Most students, perhaps over 90 percent, can master what teachers have to teach them, and it is the task of instruction to find the means which will enable students to master the subject under consideration. A basic task is to determine what is meant by mastery of the subject and to search for methods and materials which will enable the largest proportion of students to attain such mastery.

The vast majority of students can excel and truly master the Ontario curriculum. The curriculum was designed with this in mind as it doesn’t teach differential equations to four-year-olds.

Mastery doesn’t imply perfection. Perfection is not a human endeavour. There needs to be wiggle room for misreading a question or making little mistakes in calculation. In fact, it’s rare for teachers to get 100% on their own assessments.
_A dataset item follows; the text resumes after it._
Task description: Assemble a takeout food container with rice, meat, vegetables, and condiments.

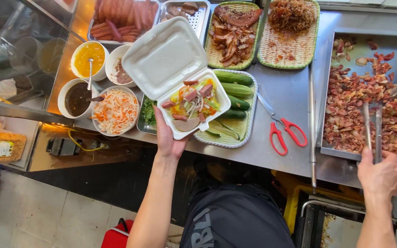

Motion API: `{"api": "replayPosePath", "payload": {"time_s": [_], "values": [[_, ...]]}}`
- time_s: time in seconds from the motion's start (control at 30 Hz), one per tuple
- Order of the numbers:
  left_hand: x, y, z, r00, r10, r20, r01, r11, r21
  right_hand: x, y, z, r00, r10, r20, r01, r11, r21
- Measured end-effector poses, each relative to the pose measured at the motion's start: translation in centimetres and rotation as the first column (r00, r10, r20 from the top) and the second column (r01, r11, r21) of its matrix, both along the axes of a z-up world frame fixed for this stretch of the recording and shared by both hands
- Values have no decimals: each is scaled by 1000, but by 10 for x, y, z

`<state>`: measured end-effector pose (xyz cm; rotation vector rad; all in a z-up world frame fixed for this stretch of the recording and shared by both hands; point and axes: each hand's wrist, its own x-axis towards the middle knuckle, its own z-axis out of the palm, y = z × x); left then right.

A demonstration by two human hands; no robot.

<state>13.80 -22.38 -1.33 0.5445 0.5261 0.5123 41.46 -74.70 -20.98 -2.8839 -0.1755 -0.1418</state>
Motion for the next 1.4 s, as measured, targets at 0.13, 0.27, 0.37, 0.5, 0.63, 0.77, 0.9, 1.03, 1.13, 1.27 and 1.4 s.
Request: {"api": "replayPosePath", "payload": {"time_s": [0.13,0.27,0.37,0.5,0.63,0.77,0.9,1.03,1.13,1.27,1.4], "values": [[-25,39,-4,999,27,38,-28,999,32,-23,49,50,995,-88,53,82,992,98],[-41,77,-15,994,46,101,-47,999,12,-59,173,124,985,158,62,-166,974,153],[-46,103,-27,993,31,117,-29,999,-19,-78,297,174,912,400,96,-411,896,170],[-46,129,-42,992,16,125,-11,999,-45,-69,424,190,888,460,-10,-459,884,-88],[-46,147,-44,989,-1,145,10,998,-60,-40,474,170,906,420,-45,-418,879,-229],[-39,159,-52,988,-32,150,44,996,-79,-49,474,190,907,419,-47,-409,848,-336],[-25,164,-62,988,-50,147,59,997,-53,-69,444,232,922,388,1,-378,898,-227],[-11,164,-69,987,-34,157,39,999,-28,-90,416,282,907,409,-100,-405,912,60],[2,156,-66,988,-48,148,52,998,-20,-106,402,315,870,433,-237,-344,876,339],[15,141,-56,990,-84,110,87,996,-23,-119,396,319,764,572,-298,-398,782,479],[22,122,-41,987,-130,98,134,990,-32,-154,413,348,775,571,-271,-507,818,273]]}}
It’s important to recognize that mastery lies on a spectrum. More precisely, the function of teachers is to shift the normal distribution to the upper end of the performance range. Here’s what Bloom had to say on the topic:

There is nothing sacred about the normal curve. It is the distribution most appropriate to chance and random activity. Education is a purposeful activity and we seek to have the students learn what we have to teach. If we are effective in our instruction, the distribution of achievement should be very different from the normal curve. In fact, we may even insist that our educational efforts have been unsuccessful to the extent to which our distribution of achievement approximates the normal distribution.

Important Definitions

Learning goals, learning targets, learning standards, and learning expectations are considered synonymous in this article.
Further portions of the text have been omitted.